United States diplomacy may now have an interest in Edward Snowden staying where the world can keep an occasional eye on him. Not that we want him in the spotlight, but if he were to disappear, almost everyone would assume we were responsible. He wouldn't be the first person "renditioned" to a CIA black site prison that we tried to pretend didn't exist.
This means any government or organization that wants to stir the pot could kidnap him and dodge the blame. They'd just need to spirit him away without being detected.
Mr. Snowden himself might want to try that tactic, if he's willing to drop off the face of the earth for a decade or so. There may be several countries that would be happy to help him do just that. In fact, maybe he's done it already. We haven't heard from him in a few days. We could hardly expect him to leave a message, "Bye now, I'm going into hiding." Presumably the Guardian and The Washington Post now have all the juicy tidbits he could give them, though they may trickle out the stories bit by bit. So what does Edward Snowden need to stick around for? He could just kick back and watch from anywhere on earth that has an internet connection.

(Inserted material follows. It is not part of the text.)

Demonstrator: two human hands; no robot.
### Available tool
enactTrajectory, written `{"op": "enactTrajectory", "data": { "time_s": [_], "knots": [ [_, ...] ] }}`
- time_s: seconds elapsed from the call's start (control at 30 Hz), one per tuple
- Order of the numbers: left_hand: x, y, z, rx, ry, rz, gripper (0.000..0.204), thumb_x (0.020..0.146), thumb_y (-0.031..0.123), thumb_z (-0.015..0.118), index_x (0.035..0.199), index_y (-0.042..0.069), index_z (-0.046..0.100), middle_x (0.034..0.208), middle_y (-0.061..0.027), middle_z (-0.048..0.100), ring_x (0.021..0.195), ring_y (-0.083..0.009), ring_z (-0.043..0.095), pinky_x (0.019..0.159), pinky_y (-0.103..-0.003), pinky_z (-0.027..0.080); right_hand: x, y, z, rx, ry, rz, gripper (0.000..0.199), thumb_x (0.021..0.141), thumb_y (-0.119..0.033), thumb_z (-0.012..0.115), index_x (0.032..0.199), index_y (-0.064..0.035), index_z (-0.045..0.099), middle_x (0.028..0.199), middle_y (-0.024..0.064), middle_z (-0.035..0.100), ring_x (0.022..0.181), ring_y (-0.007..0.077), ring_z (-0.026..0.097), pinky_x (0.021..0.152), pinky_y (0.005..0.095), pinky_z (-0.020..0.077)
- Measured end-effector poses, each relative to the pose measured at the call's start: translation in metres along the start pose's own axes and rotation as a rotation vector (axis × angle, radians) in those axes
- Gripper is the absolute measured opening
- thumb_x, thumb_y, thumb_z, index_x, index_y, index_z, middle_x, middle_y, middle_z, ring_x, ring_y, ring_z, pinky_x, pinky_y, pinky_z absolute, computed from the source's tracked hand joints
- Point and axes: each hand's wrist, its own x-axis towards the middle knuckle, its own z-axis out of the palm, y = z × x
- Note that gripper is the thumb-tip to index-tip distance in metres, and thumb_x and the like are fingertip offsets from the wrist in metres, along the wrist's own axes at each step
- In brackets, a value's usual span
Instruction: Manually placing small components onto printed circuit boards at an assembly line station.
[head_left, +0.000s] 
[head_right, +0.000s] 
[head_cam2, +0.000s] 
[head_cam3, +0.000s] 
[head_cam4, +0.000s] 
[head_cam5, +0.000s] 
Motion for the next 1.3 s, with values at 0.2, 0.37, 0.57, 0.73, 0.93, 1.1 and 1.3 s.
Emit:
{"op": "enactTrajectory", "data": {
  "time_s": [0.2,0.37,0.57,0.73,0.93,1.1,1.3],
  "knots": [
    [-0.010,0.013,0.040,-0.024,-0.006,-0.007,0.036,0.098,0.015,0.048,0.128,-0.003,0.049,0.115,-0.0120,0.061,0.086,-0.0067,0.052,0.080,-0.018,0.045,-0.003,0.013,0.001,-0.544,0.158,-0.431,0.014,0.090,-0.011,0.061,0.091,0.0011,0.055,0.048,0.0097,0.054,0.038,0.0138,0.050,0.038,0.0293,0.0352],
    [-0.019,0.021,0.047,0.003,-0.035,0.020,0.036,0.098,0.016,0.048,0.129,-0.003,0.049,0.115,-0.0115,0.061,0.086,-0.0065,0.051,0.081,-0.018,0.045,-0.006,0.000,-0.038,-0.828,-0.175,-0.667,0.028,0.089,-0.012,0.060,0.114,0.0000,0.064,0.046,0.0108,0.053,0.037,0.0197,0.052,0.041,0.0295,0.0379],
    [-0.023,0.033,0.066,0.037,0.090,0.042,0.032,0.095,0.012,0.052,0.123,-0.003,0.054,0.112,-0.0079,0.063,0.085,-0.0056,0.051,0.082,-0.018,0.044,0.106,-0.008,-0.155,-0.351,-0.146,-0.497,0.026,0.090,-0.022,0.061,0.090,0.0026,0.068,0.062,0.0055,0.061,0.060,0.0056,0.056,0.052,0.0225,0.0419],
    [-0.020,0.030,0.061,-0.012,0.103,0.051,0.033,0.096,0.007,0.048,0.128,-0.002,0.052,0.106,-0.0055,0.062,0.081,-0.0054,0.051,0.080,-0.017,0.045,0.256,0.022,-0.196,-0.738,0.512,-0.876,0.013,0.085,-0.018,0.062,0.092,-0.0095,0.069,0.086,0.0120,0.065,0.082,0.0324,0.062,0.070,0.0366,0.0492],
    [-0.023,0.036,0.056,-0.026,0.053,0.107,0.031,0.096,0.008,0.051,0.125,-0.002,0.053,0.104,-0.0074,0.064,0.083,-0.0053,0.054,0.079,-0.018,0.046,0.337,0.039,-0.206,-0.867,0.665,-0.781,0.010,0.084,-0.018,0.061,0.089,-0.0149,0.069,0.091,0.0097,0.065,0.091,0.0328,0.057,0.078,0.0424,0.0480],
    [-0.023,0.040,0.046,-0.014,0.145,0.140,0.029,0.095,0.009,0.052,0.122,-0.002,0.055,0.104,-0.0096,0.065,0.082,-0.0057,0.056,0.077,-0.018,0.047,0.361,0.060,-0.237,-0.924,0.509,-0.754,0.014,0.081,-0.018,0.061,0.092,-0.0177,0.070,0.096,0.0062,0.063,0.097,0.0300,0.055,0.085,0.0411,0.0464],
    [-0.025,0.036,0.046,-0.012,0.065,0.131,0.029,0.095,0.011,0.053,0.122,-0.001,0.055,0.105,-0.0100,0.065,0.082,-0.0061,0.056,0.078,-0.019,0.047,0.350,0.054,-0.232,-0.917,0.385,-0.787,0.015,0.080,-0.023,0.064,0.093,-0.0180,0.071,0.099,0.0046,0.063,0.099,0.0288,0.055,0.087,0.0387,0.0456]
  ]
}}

After all, any time he sticks his head up the debate tends to shift from whether our government should spy on us back to whether he's a hero or traitor. He even said he doesn't want to be the subject of the debate; he wants us to look at what the NSA is doing.
For Snowden to disappear might be our intelligence agencies' worst nightmare. My guess is that they're still trying to piece together what information he has, or might have. There are probably plenty of things they could quit worrying about if they could "interrogate" him. If he's holed up in an airport in Moscow, our spooks at least have some chance of keeping track of who he's talking to. If he were to disappear, they'd have to assume the worst.
If our intelligence folks had been sly enough to pretend from the beginning that Snowden was a low-level computer geek who didn't really have access to anything important, we likely could have let him go and then made arrangements with his host country to quietly keep tabs on him. But we can't sell that story now.
I don't think it's very likely that Edward Snowden will just disappear. But I could believe the CIA and NSA are already asking the Russians to please keep a close eye on him and make sure he doesn't.